Machine learning (ML) has become an indispensable tool to predict absorption, distribution, metabolism, and excretion (ADME) properties in pharmaceutical research. ML algorithms are trained on molecular structures and corresponding ADME assay data to develop quantitative structure-property relationship (QSPR) models. Traditional QSPR models were trained on compound sets of limited size. With the advent of more complex ML algorithms and data availability, training sets have become larger and more diverse. Most common training approaches consist in either training a model with a small set of similar compounds, namely, compounds designed for the same drug discovery project or chemical series ( approach) or with a larger set of diverse compounds ( approach). Global models are built with all experimental data available for an assay, combining compound data from different projects and disease areas. Despite the ML progress made so far, the choice of the appropriate data composition for building ML models is still unclear. Herein, a systematic evaluation of local and global ML models was performed for 10 different experimental assays and 112 drug discovery projects. Results show a consistent superior performance of global models for ADME property predictions. Diagnostic analyses were also carried out to investigate the influence of training set size, structural diversity, and data shift in the relative performance of local and global ML models. Training set and structural diversity did not have an impact in the relative performance on the methods. Instead, data shift helped to identify the projects with larger performance differences between local and global models. Results presented in this work can be leveraged to improve ML-based ADME properties predictions and thus decision-making in drug discovery projects.
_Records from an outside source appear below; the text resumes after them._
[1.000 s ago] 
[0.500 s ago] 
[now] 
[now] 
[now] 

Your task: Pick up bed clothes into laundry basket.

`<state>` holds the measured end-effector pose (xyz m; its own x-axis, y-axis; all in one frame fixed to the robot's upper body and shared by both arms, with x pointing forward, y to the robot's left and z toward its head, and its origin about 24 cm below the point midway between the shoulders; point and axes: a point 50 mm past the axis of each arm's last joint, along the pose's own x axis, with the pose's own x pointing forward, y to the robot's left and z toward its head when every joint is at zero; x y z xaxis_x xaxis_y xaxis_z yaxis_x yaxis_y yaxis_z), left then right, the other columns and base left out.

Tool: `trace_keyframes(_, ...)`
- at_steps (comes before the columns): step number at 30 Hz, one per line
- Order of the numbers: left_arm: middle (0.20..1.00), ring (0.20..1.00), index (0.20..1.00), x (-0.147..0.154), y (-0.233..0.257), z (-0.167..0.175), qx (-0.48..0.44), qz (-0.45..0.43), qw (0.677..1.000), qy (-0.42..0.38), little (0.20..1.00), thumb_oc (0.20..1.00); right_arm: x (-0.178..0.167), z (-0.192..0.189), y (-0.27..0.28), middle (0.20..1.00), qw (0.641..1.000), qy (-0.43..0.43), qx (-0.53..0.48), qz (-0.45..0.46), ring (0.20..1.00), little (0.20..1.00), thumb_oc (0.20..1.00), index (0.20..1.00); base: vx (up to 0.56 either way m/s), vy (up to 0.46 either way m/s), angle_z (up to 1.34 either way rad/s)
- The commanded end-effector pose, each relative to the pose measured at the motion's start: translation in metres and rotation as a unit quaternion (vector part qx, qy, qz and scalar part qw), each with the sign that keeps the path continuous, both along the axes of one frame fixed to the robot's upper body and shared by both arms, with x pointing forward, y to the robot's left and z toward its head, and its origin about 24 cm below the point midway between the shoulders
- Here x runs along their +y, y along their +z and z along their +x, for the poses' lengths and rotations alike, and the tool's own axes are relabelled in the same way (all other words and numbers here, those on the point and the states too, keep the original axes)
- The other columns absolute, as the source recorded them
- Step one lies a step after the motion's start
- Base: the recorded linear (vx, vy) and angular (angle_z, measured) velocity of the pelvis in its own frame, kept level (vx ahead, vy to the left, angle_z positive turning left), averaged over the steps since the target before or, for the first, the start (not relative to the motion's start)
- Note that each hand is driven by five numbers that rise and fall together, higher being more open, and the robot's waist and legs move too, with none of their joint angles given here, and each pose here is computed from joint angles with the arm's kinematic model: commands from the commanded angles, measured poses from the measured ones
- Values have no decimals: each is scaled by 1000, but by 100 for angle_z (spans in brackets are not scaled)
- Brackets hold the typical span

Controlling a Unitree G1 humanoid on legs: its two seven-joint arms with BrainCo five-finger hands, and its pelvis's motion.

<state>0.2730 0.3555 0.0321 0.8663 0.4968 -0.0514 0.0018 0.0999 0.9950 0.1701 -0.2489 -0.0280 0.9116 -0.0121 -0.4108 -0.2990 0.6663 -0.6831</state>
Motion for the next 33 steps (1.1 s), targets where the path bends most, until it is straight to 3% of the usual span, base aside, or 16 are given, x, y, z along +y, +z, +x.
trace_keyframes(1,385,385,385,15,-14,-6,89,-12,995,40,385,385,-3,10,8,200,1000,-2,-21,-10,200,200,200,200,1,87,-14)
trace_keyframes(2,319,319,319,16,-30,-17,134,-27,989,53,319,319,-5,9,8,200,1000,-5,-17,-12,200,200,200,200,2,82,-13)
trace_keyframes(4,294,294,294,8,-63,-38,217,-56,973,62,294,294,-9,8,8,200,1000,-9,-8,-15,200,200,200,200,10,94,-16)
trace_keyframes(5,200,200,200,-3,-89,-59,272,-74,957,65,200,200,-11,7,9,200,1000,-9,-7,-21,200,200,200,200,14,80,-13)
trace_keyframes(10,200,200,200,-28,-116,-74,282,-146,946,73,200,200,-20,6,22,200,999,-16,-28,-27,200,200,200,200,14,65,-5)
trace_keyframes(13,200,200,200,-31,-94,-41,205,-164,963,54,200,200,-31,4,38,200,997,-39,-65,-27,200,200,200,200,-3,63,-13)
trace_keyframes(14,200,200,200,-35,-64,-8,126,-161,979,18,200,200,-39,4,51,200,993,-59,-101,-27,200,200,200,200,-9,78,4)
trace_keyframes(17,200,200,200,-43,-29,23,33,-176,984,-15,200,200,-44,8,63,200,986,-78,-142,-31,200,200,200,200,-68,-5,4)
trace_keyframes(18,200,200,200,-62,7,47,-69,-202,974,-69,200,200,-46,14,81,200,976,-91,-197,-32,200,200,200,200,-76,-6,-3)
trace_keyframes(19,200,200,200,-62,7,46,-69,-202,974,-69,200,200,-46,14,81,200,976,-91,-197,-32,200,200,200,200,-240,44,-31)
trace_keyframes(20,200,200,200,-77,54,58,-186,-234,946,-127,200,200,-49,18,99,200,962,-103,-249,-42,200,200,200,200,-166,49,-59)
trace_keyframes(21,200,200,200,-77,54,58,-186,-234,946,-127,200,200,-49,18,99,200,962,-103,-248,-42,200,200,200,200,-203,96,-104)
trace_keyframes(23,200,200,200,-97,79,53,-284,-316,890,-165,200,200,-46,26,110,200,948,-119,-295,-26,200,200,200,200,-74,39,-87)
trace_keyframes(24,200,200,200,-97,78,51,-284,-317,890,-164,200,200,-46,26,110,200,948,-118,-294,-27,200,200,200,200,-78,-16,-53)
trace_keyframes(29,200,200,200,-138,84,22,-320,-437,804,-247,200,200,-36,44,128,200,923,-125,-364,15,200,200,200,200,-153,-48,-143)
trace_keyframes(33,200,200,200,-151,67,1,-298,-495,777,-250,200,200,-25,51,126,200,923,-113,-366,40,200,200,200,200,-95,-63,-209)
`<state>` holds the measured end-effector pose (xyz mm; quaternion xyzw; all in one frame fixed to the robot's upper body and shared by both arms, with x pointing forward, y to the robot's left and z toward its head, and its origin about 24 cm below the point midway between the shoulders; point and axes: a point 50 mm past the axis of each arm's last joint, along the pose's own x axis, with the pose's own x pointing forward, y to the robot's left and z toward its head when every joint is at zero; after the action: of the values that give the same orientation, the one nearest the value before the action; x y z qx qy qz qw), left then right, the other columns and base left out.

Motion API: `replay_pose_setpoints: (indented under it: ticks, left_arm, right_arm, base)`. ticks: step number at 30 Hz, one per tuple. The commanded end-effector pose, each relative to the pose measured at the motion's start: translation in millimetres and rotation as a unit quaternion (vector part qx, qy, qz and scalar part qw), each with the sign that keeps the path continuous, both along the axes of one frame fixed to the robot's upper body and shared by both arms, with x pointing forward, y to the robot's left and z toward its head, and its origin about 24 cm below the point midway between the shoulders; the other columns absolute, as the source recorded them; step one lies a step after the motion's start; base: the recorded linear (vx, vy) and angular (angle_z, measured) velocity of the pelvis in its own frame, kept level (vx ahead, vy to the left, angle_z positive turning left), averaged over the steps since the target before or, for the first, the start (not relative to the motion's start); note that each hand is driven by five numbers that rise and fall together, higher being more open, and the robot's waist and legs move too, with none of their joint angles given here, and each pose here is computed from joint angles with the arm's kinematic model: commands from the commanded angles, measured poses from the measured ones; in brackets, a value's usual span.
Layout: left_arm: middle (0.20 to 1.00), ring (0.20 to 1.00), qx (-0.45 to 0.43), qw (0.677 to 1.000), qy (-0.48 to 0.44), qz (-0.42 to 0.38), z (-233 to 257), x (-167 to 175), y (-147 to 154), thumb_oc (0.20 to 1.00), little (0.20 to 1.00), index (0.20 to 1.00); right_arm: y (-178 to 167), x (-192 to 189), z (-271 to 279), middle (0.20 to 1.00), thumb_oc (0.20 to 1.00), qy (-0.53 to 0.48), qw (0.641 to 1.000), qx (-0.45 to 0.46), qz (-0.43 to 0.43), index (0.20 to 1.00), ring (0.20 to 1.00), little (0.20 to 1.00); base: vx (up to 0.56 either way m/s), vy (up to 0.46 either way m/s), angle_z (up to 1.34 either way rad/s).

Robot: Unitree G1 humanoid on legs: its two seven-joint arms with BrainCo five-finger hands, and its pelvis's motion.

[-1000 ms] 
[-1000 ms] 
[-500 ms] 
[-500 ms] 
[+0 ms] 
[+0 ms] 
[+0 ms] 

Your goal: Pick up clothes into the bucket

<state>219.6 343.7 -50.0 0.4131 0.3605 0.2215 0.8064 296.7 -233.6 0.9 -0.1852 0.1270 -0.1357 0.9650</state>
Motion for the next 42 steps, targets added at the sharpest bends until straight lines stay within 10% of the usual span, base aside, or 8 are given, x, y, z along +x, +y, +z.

机器学习(ML)已成为药物研究中预测吸收、分布、代谢和排泄(ADME)特性的不可或缺的工具。ML算法基于分子结构和相应的ADME测定数据进行训练,以开发定量构效关系(QSPR)模型。传统的QSPR模型是基于有限规模的化合物集进行训练的。随着更复杂的ML算法的出现和数据的可得性,训练集变得更大且更多样化。最常见的训练方法包括用一小组相似化合物(即针对同一药物发现项目或化学系列设计的化合物)训练模型(方法)或用一大组不同化合物训练模型(方法)。全局模型是利用某一测定的所有可用实验数据构建的,将来自不同项目和疾病领域的化合物数据结合起来。尽管到目前为止ML取得了进展,但对于构建ML模型而言,选择合适的数据组成仍不明确。在此,针对10种不同的实验测定和112个药物发现项目对局部和全局ML模型进行了系统评估。结果表明全局模型在ADME特性预测方面具有一致的卓越性能。还进行了诊断分析,以研究训练集大小、结构多样性和数据偏移对局部和全局ML模型相对性能的影响。训练集和结构多样性对这些方法的相对性能没有影响。相反,数据偏移有助于识别局部和全局模型之间性能差异较大的项目。这项工作中呈现的结果可用于改进基于ML的ADME特性预测,从而改善药物发现项目中的决策。